La direction des ressources humaines de l'entreprise (DRH) conseille et soutient les métiers, le management ainsi que les salariés. Elle promeut et anime la politique de qualité de vie au travail dans l'entreprise et elle en est le garant, en assure la communication aux salariés, et veille au déploiement des actions. Le manager est un acteur important de la politique qualité de vie au travail. Il veille à des relations de travail sereines, porte le sens, clarifie le rôle de chacun. Il assure une écoute quotidienne individuelle et collective propice au bien vivre au travail. Il développe l'autonomie du salarié, encourage la prise d'initiative et le responsabilise. Le manager est également un acteur de la prévention, par la détection de situation à risque et de l'accompagnement du salarié. Le salarié contribue à la qualité de vie au travail tant pour lui-même que pour ses collègues en respectant les valeurs et en participant aux initiatives mises en place. Les représentants du personnel participent de l'écoute sociale. Ils ont un rôle essentiel dans la mise en œuvre de la démarche. Ils sont force de propositions et contribuent activement à la promotion de la qualité de vie au travail. Ils sont régulièrement informés et/ou consultés par la direction sur les sujets qualité vie au travail, conformément aux prérogatives de leurs instances. Les équipes HSEE et les services de santé au travail, les référents handicap, les référents harcèlement sexuel jouent un rôle important dans la qualité de vie au travail, chacun dans leur domaine spécifique.
1.2.2 - Le cadrage de la démarche
La mise en place de cet accord constitue un cadre à toutes les initiatives et engagements qui sont et seront pris pour développer la QVCT. Après avoir travaillé sur la définition, les partenaires sociaux et la Direction ont inventorié toutes les dispositions existantes, puis les attentes de chacun selon les 6 champs d’actions recommandés par l’Anact.
Ce n’est pas une démarche « en plus » : elle intègre et met en cohérence les actions déjà existantes en faveur d’une vision partagée de la QVCT (par exemple, les actions de prévention des RPS comme les actions d’amélioration de la qualité de service ou de production contribuent aux objectifs QVCT de l’entreprise).
Aussi, les parties conviennent d’organiser l’ensemble des accords et leurs chapitres concernés selon le schéma suivant :
Autres accords Autres accords
1.2.3 - Le diagnostic et les moyens de mesure
La phase de diagnostic vise à identifier les pistes de progrès à expérimenter. Au regard de l’étendue possible des champs d’action, le nombre d’indicateurs d’amélioration répertoriés dans les différents accords sociaux constituent des statistiques intéressantes de suivi.
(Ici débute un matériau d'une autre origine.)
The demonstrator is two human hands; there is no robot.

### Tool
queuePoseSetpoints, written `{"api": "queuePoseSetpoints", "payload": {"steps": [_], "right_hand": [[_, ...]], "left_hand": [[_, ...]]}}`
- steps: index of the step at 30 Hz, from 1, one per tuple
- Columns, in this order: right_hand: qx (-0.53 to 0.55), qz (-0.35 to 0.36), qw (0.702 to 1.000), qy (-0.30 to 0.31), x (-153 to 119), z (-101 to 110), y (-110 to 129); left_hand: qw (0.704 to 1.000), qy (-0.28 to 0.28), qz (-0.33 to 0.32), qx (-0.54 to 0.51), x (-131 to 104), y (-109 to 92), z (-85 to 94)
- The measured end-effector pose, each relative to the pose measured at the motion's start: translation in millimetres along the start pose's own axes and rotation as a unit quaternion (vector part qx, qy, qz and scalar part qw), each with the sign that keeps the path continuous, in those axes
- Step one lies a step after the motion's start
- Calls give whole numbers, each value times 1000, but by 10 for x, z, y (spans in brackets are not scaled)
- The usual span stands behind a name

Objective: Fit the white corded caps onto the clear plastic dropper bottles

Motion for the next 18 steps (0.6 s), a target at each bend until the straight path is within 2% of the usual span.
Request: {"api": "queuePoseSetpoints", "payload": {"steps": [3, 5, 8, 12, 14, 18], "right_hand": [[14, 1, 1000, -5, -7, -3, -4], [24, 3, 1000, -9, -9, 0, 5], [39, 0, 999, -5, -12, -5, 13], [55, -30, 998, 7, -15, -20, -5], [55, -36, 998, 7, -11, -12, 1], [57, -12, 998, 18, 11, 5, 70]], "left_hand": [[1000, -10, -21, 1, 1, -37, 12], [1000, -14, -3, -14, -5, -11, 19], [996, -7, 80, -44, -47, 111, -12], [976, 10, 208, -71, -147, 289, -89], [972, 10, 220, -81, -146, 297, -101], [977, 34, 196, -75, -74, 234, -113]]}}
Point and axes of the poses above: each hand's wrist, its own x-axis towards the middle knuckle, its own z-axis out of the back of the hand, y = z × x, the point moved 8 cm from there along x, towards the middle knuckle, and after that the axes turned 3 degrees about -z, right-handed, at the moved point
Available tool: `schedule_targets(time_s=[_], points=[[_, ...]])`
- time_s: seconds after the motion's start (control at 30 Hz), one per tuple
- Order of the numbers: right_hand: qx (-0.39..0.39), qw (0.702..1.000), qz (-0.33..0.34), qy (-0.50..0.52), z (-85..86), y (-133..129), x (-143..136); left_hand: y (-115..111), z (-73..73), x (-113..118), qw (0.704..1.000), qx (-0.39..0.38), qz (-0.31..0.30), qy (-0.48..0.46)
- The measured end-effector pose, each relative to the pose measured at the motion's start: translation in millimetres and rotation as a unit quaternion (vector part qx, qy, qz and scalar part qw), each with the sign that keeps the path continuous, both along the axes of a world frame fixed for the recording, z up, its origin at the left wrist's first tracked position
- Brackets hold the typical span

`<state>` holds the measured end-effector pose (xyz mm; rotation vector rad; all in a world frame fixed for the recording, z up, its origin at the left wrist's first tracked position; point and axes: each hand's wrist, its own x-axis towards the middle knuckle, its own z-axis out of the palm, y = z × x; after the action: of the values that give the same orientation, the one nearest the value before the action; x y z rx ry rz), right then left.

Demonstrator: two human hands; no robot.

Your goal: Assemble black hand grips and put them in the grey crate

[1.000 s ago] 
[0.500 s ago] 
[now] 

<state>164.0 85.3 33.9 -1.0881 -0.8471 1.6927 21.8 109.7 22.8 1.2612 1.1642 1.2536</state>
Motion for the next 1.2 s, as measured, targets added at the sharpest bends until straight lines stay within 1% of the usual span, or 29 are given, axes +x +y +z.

Les parties conviennent de simplifier et clarifier ces indicateurs de pilotage et de suivi.
Pour autant, l’appréciation de la QVCT est propre à chaque salarié au regard des 3 facteurs qui l’influencent (Les conditions d’emploi et de travail, le contenu du travail, la capacité de chacun de s’exprimer et agir pour améliorer son travail.)
Aussi la Direction et les partenaires sociaux ont décidé de mettre en place une enquête QVCT tous les deux ans afin de pouvoir recueillir le ressenti d’un maximum de salariés(es) et mesurer thématique par thématique les forces et les points de progrès au plus près des équipes.
Le questionnaire de l’enquête utilisé à ce jour (
Annexe 1 – Le questionnaire QVCT/RPS IDTREE ) a été co-réalisé avec les partenaires sociaux sur la base d’un questionnaire intégrant une évaluation des risques psychosociaux, selon le référentiel Karasek, qui mesure trois dimensions du rapport au travail : la demande psychologique, la latitude décisionnelle ainsi que le soutien des collègues
L’intérêt d’un tel outil est de permettre au manager de mesurer l’appréciation de ses collaboratrices(teurs) quant à leurs relations avec l’entreprise, l’équipe, leur manager, le travail... et d’évaluer l’efficacité des initiatives qui ont été mises en place.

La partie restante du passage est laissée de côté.